▸ Stored data entries:
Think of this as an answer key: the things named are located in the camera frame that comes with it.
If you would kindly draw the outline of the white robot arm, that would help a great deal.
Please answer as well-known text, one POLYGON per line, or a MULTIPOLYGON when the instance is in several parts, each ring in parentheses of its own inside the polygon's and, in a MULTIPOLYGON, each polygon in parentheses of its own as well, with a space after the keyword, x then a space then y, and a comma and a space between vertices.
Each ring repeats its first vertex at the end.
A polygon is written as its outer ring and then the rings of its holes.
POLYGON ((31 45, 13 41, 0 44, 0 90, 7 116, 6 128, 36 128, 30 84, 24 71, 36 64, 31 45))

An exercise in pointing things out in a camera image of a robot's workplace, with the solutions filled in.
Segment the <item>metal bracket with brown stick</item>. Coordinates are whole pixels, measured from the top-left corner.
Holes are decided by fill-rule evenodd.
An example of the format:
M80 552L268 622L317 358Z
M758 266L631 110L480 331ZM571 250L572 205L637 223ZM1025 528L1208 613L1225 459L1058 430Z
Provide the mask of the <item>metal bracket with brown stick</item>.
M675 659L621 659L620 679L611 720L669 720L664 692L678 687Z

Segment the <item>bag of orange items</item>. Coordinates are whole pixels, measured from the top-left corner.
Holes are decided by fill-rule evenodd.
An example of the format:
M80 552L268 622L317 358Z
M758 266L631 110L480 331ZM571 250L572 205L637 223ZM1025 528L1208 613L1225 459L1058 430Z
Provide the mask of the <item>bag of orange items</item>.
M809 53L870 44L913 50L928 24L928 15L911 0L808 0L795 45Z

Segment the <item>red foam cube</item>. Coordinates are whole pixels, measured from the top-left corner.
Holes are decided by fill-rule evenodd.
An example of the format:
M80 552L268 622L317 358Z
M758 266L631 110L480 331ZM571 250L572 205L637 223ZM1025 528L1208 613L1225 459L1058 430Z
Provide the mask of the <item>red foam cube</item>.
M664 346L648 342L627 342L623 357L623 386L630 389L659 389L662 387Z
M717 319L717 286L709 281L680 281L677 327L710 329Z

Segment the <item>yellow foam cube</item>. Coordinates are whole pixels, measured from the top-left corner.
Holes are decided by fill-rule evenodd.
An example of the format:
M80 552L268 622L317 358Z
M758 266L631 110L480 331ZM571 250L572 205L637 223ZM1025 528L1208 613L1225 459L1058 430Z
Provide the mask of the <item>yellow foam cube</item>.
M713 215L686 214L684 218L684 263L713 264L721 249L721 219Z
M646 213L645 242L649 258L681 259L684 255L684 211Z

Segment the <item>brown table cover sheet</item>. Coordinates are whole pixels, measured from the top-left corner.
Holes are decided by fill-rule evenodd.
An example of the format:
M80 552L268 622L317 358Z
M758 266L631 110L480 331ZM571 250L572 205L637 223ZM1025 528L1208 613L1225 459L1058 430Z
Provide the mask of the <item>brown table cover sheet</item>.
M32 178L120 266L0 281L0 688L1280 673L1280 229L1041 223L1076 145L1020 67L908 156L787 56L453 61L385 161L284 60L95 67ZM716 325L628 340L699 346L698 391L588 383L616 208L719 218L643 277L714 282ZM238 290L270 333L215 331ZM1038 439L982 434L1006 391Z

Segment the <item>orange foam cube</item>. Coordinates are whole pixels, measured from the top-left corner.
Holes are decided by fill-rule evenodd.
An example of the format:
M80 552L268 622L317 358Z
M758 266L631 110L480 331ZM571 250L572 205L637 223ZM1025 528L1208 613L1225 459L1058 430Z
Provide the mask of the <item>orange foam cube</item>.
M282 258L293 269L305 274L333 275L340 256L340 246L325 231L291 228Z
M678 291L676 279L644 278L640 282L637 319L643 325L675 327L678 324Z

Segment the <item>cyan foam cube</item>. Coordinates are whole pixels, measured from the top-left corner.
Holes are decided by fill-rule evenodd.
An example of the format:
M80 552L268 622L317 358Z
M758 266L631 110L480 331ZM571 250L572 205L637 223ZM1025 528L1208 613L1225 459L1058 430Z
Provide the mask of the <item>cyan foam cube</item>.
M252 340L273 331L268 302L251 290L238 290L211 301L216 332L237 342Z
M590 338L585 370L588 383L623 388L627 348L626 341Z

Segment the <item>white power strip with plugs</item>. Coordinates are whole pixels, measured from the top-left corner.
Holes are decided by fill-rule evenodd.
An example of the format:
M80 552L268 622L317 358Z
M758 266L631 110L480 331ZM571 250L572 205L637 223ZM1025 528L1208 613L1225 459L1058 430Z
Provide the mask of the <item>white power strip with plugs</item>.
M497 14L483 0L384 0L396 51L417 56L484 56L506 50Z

▸ Task prompt:
Exactly reproduce every line of the data above.

▸ Answer box:
Think of this as an answer key: the things named are located in the camera frame that comes with it.
If you would kindly draw the outline of the white robot arm, that would help a great deal.
Please answer as well-known text, one POLYGON per line, or a MULTIPOLYGON when the instance is in several parts, each ring in parentheses of its own inside the polygon's and, in a MULTIPOLYGON, each polygon in parentheses of its own as well, with a space after the keyword, x then a space then y, and a comma and a space between vertices.
Each ring repeats its first vertex at the end.
A polygon is written as its outer ring and then the rings of its holes.
POLYGON ((31 45, 13 41, 0 44, 0 90, 7 116, 6 128, 36 128, 30 84, 24 71, 36 64, 31 45))

An exercise in pointing things out in a camera image of a robot's workplace, with the solutions filled in.
Segment the <item>metal bracket with brown stick</item>. Coordinates are whole pixels, measured from the top-left corner.
Holes are decided by fill-rule evenodd.
An example of the format:
M80 552L268 622L317 358Z
M758 266L631 110L480 331ZM571 250L572 205L637 223ZM1025 528L1208 613L1225 459L1058 430Z
Provide the mask of the <item>metal bracket with brown stick</item>.
M675 659L621 659L620 679L611 720L669 720L664 692L678 687Z

Segment the <item>bag of orange items</item>. Coordinates are whole pixels, measured from the top-left corner.
Holes are decided by fill-rule evenodd.
An example of the format:
M80 552L268 622L317 358Z
M758 266L631 110L480 331ZM571 250L572 205L637 223ZM1025 528L1208 613L1225 459L1058 430Z
Provide the mask of the <item>bag of orange items</item>.
M809 53L870 44L913 50L928 24L928 15L911 0L808 0L795 45Z

Segment the <item>red foam cube</item>. Coordinates are whole pixels, measured from the top-left corner.
Holes are decided by fill-rule evenodd.
An example of the format:
M80 552L268 622L317 358Z
M758 266L631 110L480 331ZM571 250L572 205L637 223ZM1025 528L1208 613L1225 459L1058 430Z
Provide the mask of the <item>red foam cube</item>.
M664 346L648 342L627 342L623 357L623 386L630 389L659 389L662 387Z
M717 319L717 286L709 281L680 281L677 327L710 329Z

Segment the <item>yellow foam cube</item>. Coordinates are whole pixels, measured from the top-left corner.
Holes are decided by fill-rule evenodd.
An example of the format:
M80 552L268 622L317 358Z
M758 266L631 110L480 331ZM571 250L572 205L637 223ZM1025 528L1208 613L1225 459L1058 430Z
Provide the mask of the <item>yellow foam cube</item>.
M713 215L686 214L684 218L684 263L713 264L721 249L721 219Z
M646 213L645 242L649 258L681 259L684 255L684 211Z

Segment the <item>brown table cover sheet</item>. Coordinates are whole pixels, measured from the top-left corner.
Holes are decided by fill-rule evenodd.
An example of the format:
M80 552L268 622L317 358Z
M758 266L631 110L480 331ZM571 250L572 205L637 223ZM1025 528L1208 613L1225 459L1058 430Z
Provide the mask of the <item>brown table cover sheet</item>.
M32 178L120 266L0 281L0 688L1280 673L1280 229L1041 223L1076 145L1020 67L908 156L787 56L453 61L385 161L284 60L95 67ZM716 325L628 340L699 346L698 391L588 383L616 208L719 218L643 277L714 282ZM238 290L270 333L215 331ZM1038 439L982 434L1006 391Z

Segment the <item>orange foam cube</item>. Coordinates are whole pixels, measured from the top-left corner.
Holes are decided by fill-rule evenodd.
An example of the format:
M80 552L268 622L317 358Z
M758 266L631 110L480 331ZM571 250L572 205L637 223ZM1025 528L1208 613L1225 459L1058 430Z
Provide the mask of the <item>orange foam cube</item>.
M282 258L293 269L305 274L333 275L340 256L340 246L325 231L291 228Z
M678 291L676 279L644 278L640 282L637 319L643 325L675 327L678 324Z

Segment the <item>cyan foam cube</item>. Coordinates are whole pixels, measured from the top-left corner.
Holes are decided by fill-rule evenodd.
An example of the format:
M80 552L268 622L317 358Z
M758 266L631 110L480 331ZM571 250L572 205L637 223ZM1025 528L1208 613L1225 459L1058 430Z
Provide the mask of the <item>cyan foam cube</item>.
M252 340L273 331L268 302L251 290L238 290L211 301L216 332L237 342Z
M590 338L585 370L588 383L623 388L627 348L626 341Z

Segment the <item>white power strip with plugs</item>. Coordinates are whole pixels, measured from the top-left corner.
Holes are decided by fill-rule evenodd.
An example of the format:
M80 552L268 622L317 358Z
M758 266L631 110L480 331ZM571 250L572 205L637 223ZM1025 528L1208 613L1225 459L1058 430Z
Provide the mask of the <item>white power strip with plugs</item>.
M497 14L483 0L384 0L396 51L417 56L484 56L506 50Z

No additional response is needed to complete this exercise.